Alerted to a gardening article in the county media singing the praises of a report from CPRE, the countryside charity, on the importance of our soils, we thought this would be a salient time to revisit it ourselves.
The report, Back to the Land: Rethinking Our Approach to Soil, was published in December 2018 and calls for a radical rethink of farming practices and soil management to help regenerate the soils that underpin our supply of food and environment. It sets out practical ways to restore soil and new approaches to policy.
Soil provides many benefits to the health of humans as well as our landscapes and wider environment. It is not only fundamental to the production of food but also filters and stores excess water in the ground and absorbs carbon dioxide from the atmosphere, making it critical in the fight against climate change.
However, CPRE points out that a combination of industrial farming practices, poor land management and damage from development have created a perfect storm that has resulted in dangerous levels of soil erosion, compaction and a loss of soil’s fertility – this degradation of soil costs some £1.2 billion a year in England and Wales alone.
The report highlights that common farming techniques such as inversion ploughing, as well as overgrazing and compaction from heavy machinery, has led to almost three million tonnes of topsoil being eroded every year across the UK.
These forms of soil degradation have left an area of farmland the size of Yorkshire at risk of further erosion – more than a third of all of the UK’s arable land.
Graeme Willis, CPRE senior rural policy campaigner, said: “Soil must be seen as a fundamental asset for delivering productive farming and a healthy countryside.
“For far too long we have been ignoring the fragility of such a precious commodity. Only now is the government starting address the damage decades of neglect has caused.
“Ensuring our soils are healthy is crucial if we are to effectively tackle climate change – or mitigate its worst effects. New agriculture policy must promote measures that support farmers to sustainably manage, protect and regenerate soils, and drive carbon from the atmosphere back into the ground.”
Damage from development is also a major threat to health of England’s soils, says the report. Based on current annual rates of land lost to development, CPRE warns that 1,580 sq km of farmland, an area the size of Greater London, will be lost within a decade.

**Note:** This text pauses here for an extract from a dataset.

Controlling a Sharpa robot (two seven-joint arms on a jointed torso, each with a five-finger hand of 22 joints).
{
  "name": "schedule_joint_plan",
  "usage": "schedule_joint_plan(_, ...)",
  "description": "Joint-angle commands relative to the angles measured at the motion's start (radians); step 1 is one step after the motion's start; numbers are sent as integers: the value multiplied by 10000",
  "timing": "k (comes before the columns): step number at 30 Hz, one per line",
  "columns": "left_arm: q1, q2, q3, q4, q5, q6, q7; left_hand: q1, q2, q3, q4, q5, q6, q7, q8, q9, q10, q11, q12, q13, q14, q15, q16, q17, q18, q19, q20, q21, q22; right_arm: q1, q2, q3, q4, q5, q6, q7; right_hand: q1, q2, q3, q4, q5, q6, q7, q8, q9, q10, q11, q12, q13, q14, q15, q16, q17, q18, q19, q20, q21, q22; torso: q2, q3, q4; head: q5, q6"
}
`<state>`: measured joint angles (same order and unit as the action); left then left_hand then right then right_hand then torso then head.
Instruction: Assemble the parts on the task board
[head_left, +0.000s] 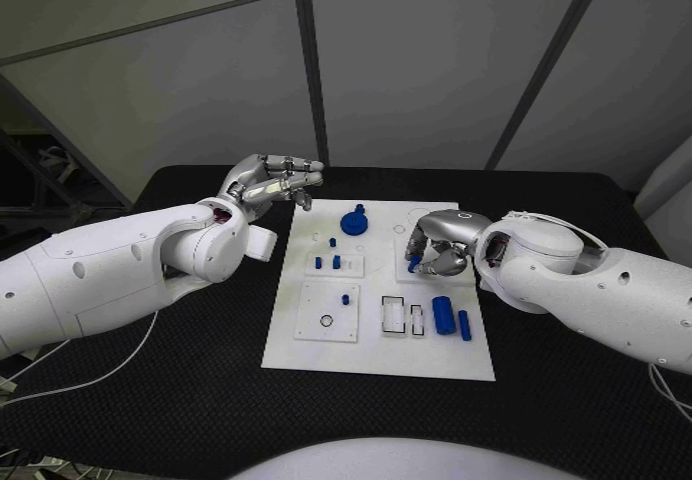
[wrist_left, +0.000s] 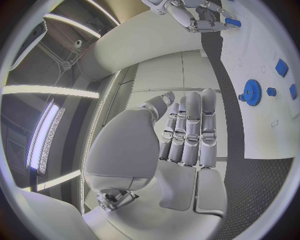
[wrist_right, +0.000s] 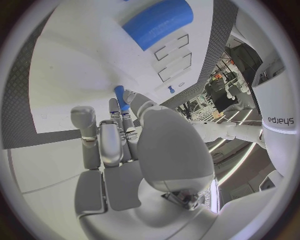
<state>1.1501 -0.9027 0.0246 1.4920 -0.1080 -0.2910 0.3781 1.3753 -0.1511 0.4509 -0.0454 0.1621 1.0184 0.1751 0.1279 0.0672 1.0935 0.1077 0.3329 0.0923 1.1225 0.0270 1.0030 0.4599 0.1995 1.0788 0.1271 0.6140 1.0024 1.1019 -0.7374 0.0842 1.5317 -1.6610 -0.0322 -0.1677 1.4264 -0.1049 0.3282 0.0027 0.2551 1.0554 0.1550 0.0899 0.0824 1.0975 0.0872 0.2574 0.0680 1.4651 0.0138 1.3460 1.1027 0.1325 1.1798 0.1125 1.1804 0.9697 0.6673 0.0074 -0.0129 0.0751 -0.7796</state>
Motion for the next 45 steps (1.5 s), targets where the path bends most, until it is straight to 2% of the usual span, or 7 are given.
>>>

In addition to killing soil by sealing it with concrete or tarmac, development projects also excavate tens of millions of tonnes of soil every year, much of which is treated as waste.
The most recent data highlighted in the report show that in 2014, in the UK, more than 20 million tonnes of soil was sent to landfill – equivalent to the weight of more than 400 Titanics – and that almost half (45 per cent) of all ‘waste’ buried in the same year was soil.
CPRE is warning that, to effectively address climate change and limit global temperature rises to 1.5°C in the timeframes set out by the Intergovernmental Panel on Climate Change (IPCC), urgent action is needed to halt the degradation and loss of our soils.
In the UK, soil stores roughly 10 billion tonnes of carbon – the equivalent of 70 years of annual UK greenhouse gas emissions. However, degradation has led to most arable soils having already lost 40-60% of their organic carbon.
Preventing the loss of greenhouse gases from soils and rebuilding their carbon stores means that better farming and land use will be crucial in our attempt to limit the worst effects of climate change.
If properly managed, soils could help to reduce the flooding and erosion that more frequent extreme weather is bringing. However, if continued to be managed badly, soils will lack the resilience to cope with storms or drought, CPRE fears.
The report sets out five innovative yet practical solutions that would reduce the degradation and loss of soil and help to regenerate it through sustainable management.
The first four relate to farming practice and the last to how policy might reduce damage to soils from development.
Soil-sensitive farming such as conservation agriculture, agroforestry, pasture-based livestock farming and farming on rewetted peatlands, if scaled up, would help the government reach its emissions targets by locking in carbon, as well as help combat the effects of climate change, improve water quality and restore the health of the natural environment.
CPRE suggests specific policy measures that could support the scaling up of these approaches, such as ensuring the Environmental Land Management scheme is properly funded and incentivises farmers by rewarding them for protecting and regenerating soils.
The government must put in place a firm goal to stop soil degradation by 2030 and establish a new goal of net zero greenhouse gas emissions from agriculture by 2050.